## PROBLEM DESCRIPTION
In the entries below, find every line with "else" and copy it.

START EXERCISE MATERIAL

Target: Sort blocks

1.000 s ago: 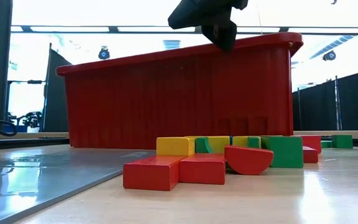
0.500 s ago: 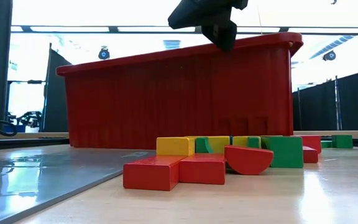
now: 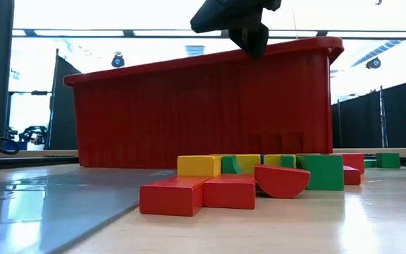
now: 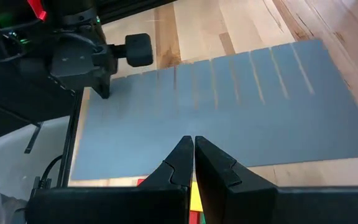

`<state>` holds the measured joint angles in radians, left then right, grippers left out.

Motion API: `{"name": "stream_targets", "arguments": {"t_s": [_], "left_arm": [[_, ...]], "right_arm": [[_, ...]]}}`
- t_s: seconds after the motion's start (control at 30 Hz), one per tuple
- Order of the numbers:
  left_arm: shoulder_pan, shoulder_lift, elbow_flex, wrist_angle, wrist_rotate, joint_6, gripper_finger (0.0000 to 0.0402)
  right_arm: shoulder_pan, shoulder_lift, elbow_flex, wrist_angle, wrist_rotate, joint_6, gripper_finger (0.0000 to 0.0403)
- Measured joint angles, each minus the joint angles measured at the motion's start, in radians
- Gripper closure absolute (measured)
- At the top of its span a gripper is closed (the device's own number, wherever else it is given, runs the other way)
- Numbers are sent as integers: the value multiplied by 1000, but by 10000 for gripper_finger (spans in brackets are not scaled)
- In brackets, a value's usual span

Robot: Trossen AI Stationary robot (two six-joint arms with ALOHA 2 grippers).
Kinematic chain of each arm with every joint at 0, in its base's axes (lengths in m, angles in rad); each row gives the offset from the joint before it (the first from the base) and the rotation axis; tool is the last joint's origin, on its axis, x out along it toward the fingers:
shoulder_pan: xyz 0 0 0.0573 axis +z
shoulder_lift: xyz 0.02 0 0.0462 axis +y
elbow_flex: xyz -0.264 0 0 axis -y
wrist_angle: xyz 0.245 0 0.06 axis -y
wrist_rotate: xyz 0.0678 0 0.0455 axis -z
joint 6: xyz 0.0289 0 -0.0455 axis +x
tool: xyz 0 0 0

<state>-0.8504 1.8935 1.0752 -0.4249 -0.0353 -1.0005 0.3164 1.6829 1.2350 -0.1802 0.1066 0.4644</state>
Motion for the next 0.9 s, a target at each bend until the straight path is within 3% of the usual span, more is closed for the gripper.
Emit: {"name": "stream_targets", "arguments": {"t_s": [0.37, 0.9], "left_arm": [[61, 0, -1, 10, -75, -80, 401], [190, 10, -10, 271, -140, 195, 401]], "right_arm": [[0, 0, 0, 0, 0, -3, 403], [0, 0, 0, 0, 0, -3, 403]]}}
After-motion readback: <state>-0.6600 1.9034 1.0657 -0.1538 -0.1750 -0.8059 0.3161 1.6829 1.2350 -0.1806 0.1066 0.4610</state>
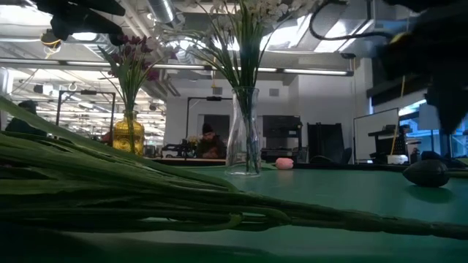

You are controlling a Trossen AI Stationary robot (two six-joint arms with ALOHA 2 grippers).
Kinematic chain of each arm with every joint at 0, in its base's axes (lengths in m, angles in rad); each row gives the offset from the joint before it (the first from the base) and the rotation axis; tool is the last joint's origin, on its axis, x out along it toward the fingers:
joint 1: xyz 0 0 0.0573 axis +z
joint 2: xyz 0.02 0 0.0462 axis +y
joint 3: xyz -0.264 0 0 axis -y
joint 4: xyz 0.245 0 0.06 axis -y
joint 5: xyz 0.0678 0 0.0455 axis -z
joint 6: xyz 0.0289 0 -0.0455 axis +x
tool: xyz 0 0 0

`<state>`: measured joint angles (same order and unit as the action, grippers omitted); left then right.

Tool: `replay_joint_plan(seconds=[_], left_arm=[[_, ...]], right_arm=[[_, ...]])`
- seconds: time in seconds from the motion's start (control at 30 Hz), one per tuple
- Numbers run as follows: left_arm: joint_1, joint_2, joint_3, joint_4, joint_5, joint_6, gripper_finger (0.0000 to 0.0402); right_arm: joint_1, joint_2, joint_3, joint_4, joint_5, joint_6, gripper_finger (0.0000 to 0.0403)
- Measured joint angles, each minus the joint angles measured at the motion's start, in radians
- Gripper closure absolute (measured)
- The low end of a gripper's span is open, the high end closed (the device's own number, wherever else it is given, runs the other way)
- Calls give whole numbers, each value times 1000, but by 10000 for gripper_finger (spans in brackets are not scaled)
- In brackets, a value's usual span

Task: Sort flowers into vase by color
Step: Put the black flower into the yellow vase

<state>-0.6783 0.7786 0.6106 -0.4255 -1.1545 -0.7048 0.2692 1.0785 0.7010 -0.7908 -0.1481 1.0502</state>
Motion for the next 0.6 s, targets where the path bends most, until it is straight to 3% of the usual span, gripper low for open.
replay_joint_plan(seconds=[0.23,0.6], left_arm=[[0,0,0,-1,0,0,175],[0,0,0,1,0,0,175]], right_arm=[[167,166,0,16,55,185,75],[224,368,0,198,31,197,84]])
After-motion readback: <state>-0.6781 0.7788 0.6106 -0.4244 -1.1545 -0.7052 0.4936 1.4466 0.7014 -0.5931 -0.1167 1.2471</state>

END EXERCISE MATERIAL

## SOLUTION TO THIS PROBLEM
- At the top of its span a gripper is closed (the device's own number, wherever else it is given, runs the other way)
- The low end of a gripper's span is open, the high end closed (the device's own number, wherever else it is given, runs the other way)

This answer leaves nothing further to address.